◆ Task description ◆
Pull every line containing "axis" from the listing below.

= = = = =

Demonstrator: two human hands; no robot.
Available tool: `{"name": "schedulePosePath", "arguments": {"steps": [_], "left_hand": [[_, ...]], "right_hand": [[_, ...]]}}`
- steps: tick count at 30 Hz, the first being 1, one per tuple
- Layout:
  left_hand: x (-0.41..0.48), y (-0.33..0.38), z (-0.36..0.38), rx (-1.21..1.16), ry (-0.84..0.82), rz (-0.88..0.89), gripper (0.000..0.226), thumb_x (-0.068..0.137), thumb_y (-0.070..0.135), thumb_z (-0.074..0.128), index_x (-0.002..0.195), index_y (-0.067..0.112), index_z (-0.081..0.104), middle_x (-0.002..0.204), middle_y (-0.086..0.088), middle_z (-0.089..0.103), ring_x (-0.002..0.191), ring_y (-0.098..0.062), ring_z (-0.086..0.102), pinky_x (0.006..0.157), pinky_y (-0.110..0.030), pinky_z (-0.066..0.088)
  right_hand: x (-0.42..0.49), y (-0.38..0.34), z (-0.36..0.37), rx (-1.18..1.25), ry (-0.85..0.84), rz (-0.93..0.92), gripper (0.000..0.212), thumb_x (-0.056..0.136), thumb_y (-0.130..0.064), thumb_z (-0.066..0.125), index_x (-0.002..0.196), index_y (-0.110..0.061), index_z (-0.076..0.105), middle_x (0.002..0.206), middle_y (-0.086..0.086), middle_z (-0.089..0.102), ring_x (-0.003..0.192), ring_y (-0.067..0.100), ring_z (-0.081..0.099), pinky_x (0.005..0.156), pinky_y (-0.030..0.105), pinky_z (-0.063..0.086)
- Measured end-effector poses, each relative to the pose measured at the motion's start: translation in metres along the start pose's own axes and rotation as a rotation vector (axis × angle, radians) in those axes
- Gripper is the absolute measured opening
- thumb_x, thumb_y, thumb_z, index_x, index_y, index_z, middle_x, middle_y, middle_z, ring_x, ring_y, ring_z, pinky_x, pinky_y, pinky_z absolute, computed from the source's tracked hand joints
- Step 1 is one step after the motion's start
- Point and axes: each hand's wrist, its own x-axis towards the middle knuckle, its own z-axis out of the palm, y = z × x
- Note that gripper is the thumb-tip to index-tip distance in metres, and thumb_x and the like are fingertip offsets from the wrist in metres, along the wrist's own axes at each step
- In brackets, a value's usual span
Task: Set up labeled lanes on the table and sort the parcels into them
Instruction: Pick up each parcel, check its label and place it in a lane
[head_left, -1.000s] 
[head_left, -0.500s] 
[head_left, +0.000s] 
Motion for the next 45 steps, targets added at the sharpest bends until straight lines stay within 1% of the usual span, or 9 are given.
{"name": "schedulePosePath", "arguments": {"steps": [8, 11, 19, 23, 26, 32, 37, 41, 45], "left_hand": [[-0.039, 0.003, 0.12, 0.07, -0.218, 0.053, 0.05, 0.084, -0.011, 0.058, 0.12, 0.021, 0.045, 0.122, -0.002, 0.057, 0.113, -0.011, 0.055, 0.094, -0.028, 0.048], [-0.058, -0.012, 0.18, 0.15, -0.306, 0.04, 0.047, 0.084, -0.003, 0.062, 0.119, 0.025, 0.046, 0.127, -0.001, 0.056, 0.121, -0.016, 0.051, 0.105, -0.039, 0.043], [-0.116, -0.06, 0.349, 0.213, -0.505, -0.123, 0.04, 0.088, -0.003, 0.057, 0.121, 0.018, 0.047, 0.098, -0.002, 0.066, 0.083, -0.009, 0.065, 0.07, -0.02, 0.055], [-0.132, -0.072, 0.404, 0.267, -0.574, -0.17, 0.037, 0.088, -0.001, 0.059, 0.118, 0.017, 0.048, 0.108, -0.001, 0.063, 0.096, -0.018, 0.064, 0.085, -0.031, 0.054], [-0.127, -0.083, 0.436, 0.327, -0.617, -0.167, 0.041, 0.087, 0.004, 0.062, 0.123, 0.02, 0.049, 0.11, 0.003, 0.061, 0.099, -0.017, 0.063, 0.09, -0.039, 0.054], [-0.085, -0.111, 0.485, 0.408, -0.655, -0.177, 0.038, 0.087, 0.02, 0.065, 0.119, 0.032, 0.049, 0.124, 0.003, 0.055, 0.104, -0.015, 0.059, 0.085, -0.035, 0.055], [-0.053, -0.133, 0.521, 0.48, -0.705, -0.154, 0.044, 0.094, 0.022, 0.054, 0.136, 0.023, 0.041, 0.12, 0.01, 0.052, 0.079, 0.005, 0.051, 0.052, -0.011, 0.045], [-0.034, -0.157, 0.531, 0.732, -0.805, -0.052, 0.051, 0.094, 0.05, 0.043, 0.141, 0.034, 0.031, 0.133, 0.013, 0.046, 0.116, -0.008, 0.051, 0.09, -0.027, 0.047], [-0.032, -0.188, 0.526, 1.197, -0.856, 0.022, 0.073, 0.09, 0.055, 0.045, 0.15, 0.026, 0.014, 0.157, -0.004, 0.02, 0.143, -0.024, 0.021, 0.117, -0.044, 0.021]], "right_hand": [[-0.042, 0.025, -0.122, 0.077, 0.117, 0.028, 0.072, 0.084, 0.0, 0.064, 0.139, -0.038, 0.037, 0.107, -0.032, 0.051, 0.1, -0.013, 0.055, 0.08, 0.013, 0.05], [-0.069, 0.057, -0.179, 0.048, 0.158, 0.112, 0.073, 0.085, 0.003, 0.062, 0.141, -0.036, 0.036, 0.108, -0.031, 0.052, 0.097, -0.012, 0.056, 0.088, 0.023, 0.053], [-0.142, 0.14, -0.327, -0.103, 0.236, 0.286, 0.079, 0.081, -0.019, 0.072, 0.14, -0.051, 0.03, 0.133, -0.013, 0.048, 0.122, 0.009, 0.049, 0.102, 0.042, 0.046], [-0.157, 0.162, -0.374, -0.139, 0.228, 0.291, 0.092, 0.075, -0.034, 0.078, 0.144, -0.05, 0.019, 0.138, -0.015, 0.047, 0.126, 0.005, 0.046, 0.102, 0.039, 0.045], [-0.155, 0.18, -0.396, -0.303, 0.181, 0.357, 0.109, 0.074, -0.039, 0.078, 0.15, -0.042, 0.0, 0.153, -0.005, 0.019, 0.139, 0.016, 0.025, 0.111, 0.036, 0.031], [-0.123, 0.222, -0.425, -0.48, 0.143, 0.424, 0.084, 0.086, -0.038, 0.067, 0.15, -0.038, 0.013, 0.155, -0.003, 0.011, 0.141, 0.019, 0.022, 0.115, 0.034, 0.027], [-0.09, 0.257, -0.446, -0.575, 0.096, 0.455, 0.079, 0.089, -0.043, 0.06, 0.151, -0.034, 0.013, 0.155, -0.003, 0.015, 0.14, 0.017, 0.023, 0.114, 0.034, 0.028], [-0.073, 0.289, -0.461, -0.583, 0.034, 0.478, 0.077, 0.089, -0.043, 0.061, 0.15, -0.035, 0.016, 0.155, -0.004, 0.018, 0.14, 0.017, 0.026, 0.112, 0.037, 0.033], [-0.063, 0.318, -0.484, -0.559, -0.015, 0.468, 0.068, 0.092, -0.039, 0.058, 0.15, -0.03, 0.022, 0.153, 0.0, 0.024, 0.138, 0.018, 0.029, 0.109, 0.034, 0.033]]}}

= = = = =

◆ Exercise output ◆
- Measured end-effector poses, each relative to the pose measured at the motion's start: translation in metres along the start pose's own axes and rotation as a rotation vector (axis × angle, radians) in those axes
- Point and axes: each hand's wrist, its own x-axis towards the middle knuckle, its own z-axis out of the palm, y = z × x

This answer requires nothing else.